Cotton is comfy but bad.
I got rid of the lightweight polypro union suit I have been using for deer hunting and bought some heavier cotton suits last year. Ended up with mild to moderate hypothermia! I just could not get warm in the snow/drizzle. I will have a new suit this year for sure.
2 fishermen just drowned below the dam in Mosinee WI this past week when their boat was capsized in the cold water. One lucky fella was rescued and I don’t think they have found the other two yet. I have fished this exact same area many times but you won’t catch my wife and I out there til the water warms up. Fish are not worth dying for IMO.
A short answer
That’s not all
It soaks up water like a sponge, but so do a number of other fabrics. The real problem is that wet cotton cools quickly and is actually LESS insulation than being naked.
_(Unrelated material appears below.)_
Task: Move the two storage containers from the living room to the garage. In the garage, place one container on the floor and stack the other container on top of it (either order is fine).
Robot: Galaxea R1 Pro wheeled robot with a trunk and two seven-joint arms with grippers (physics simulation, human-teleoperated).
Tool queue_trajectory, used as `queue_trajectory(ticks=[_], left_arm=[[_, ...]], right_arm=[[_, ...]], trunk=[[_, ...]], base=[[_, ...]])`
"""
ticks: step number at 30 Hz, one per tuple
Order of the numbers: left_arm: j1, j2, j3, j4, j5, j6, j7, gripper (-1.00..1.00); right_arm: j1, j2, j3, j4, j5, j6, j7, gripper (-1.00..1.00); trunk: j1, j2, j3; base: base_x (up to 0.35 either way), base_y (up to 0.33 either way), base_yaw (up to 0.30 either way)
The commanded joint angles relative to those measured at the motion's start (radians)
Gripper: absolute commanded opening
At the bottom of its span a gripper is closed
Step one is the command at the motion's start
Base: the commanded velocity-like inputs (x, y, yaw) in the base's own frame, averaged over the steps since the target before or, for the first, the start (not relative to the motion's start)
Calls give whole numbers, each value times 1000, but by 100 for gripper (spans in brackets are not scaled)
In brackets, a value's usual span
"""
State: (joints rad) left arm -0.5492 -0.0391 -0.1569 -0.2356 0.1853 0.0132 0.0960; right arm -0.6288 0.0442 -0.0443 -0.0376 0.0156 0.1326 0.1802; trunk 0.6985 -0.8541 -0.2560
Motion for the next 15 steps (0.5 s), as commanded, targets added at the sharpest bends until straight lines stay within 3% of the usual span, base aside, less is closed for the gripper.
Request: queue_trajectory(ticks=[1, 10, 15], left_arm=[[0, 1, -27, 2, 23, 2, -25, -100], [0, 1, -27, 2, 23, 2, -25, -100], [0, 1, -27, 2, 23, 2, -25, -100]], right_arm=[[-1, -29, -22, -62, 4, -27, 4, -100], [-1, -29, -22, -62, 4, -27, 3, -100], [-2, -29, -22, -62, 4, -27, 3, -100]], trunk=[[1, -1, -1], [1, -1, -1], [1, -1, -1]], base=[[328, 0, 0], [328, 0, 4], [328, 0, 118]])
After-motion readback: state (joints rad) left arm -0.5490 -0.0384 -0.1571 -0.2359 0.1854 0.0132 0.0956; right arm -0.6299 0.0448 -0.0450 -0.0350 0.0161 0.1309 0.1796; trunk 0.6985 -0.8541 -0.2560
Wet cotton COOLS you rather than RETAINS YOUR WARMTH. When it’s wet with cold water and the air temps are cold as well, you die of hypothermia more quickly than you would if you were naked.
Wear fabrics that retain warmth when wet. The classic is wool. Wool retains about 80% of it’s insulative power even when wet. There are artificial, “hi tech” fabrics that do an even better job. Polypro, PolarFleece, and many other fabrics retain their power to insulate when wet. If you’re in that zone below 120 combined water and air temps, you want to be wearing clothes that allow you to retain your body warmth even when you’re wet.
- Big D
I don’t get the logic of “combined” temp
What does water temp have to do with air temp? If you’re in the water and can’t get out, does it matter that the air is 85 if the water is 35? And what about if the the water and air are both 60? You’re still pretty cold if wet at 60 if not prepared . . . .
Where are you going to find 85/35
conditions? About all I can think of is a short warming trend that goes back down and the water doesn’t have an opportunity to warm back up. The ratio/total isn’t an exact science, but makes sense. In the end, you have to make a judgement, but if you don’t have the experience to make that judgement, its a good guide.
Where? Mountain run off in the Spring?
Don’t have any of that here, but I understand there are many waters that rarely warm up, despite the air temp. Even here, last Spring, we had an 80 degree day, yet the water was under 40. Like you said, quick warm up.
That was an extreme example, but I just don’t understand the logic.
Not staying in is advisable
I think there's a presumption that you're going to get out of the water quickly if you go in.
If the water's 35 and the air temps are 85, that 35 degree water's going to kill you if you stay in sure enough, but assuming the thermal shock didn't kill you, if you get out and get the wet clothes off you'll warm up pretty quickly - especially with exercise.
Also, I presented it as a rule of thumb. As all rules of thumb, exceptions are expected. 85/35 is an unusual situation. 58/40 is not.
There's another general rule, which is to dress for the water temps rather than the air temps. But if you dress for 35 water temps and have 85 air temps, you could well be risking heat-related illnesses. Would you wear a base layer, a heavy insulating layer, and a drysuit, plus pogies and wool hat on an 85 degree day?
- Big D
If you’re afraid of flipping when fishing, either you need paddling practice and/or a different boat for the job…imho. If you feel like you’re “pushing the envelope”…you probably are.